What you should do: Nothing but the lines from the one with "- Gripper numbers" down to the one with "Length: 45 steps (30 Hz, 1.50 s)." should be returned, exactly and with both ends included, from the material below.
━━━
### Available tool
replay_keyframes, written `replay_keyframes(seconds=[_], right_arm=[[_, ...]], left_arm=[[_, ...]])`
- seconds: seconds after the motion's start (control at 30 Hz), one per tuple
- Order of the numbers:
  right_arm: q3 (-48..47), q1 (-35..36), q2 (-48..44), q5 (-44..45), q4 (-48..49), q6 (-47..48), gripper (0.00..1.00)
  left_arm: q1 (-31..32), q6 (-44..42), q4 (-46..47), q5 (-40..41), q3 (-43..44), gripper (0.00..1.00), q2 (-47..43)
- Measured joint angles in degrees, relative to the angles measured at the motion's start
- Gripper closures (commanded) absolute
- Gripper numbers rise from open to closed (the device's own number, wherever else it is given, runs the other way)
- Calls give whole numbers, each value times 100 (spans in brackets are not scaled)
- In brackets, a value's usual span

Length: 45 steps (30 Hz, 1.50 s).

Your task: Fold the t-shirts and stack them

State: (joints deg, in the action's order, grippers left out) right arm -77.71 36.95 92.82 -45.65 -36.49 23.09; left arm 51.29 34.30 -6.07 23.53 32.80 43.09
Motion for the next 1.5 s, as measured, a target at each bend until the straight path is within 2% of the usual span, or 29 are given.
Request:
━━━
Finished exercise:
- Gripper numbers rise from open to closed (the device's own number, wherever else it is given, runs the other way)
- Calls give whole numbers, each value times 100 (spans in brackets are not scaled)
- In brackets, a value's usual span

Length: 45 steps (30 Hz, 1.50 s).

No additional lines are needed for this answer.